Work task -
Could you report every line of the listing below that holds the word "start"?

%%

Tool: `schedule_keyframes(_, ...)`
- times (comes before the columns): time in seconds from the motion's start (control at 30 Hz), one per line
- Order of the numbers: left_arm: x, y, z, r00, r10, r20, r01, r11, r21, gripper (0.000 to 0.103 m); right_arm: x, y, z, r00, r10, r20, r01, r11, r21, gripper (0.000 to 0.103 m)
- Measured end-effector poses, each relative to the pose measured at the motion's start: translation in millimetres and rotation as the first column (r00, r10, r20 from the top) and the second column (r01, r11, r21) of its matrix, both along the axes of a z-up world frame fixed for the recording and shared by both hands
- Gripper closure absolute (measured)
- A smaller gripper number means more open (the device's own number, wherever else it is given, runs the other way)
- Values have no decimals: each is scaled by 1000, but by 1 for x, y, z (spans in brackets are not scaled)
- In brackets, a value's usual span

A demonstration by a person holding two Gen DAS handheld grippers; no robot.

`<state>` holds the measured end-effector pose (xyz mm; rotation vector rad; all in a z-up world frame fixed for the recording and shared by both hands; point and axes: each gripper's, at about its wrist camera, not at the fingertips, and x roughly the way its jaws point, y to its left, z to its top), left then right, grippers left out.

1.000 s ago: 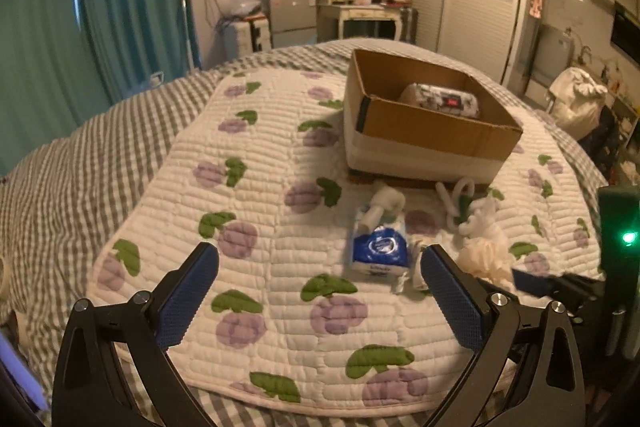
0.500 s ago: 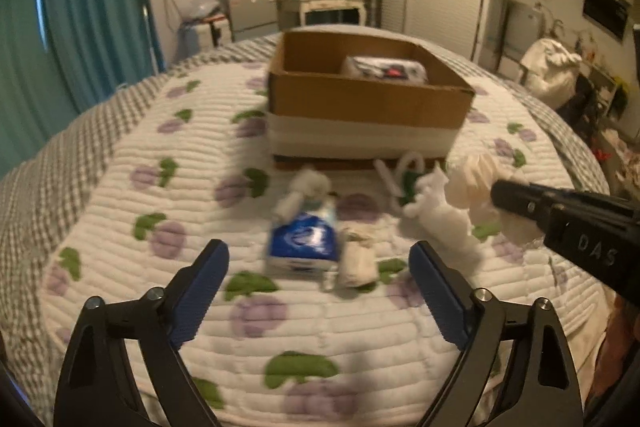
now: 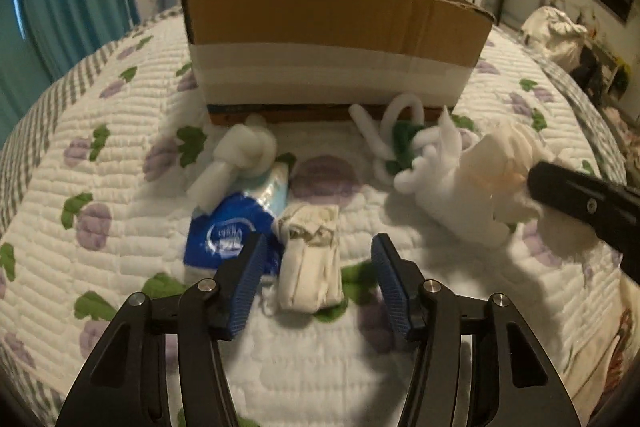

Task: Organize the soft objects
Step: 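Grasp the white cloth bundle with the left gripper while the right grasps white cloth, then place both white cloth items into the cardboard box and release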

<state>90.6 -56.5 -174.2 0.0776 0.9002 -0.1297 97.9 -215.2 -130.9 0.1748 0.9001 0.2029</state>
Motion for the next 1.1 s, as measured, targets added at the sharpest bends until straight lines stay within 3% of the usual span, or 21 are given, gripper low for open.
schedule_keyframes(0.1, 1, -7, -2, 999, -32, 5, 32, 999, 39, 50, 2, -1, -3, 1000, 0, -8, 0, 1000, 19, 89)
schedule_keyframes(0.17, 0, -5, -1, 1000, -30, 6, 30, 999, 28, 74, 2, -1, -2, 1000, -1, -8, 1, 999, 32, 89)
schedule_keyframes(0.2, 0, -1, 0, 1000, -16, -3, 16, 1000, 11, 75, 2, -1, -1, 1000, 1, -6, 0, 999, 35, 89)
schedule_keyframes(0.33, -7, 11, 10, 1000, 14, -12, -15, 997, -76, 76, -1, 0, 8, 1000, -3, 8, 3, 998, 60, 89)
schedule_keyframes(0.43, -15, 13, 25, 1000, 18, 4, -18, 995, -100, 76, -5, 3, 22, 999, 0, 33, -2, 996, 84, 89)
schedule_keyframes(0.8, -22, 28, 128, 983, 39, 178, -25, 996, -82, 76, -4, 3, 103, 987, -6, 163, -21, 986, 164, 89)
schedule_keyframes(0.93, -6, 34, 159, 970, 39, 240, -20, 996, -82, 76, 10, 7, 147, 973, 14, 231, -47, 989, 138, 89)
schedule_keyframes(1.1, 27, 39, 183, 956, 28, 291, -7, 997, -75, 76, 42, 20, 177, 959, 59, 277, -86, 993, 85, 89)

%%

The answer -
- times (comes before the columns): time in seconds from the motion's start (control at 30 Hz), one per line
- Measured end-effector poses, each relative to the pose measured at the motion's start: translation in millimetres and rotation as the first column (r00, r10, r20 from the top) and the second column (r01, r11, r21) of its matrix, both along the axes of a z-up world frame fixed for the recording and shared by both hands

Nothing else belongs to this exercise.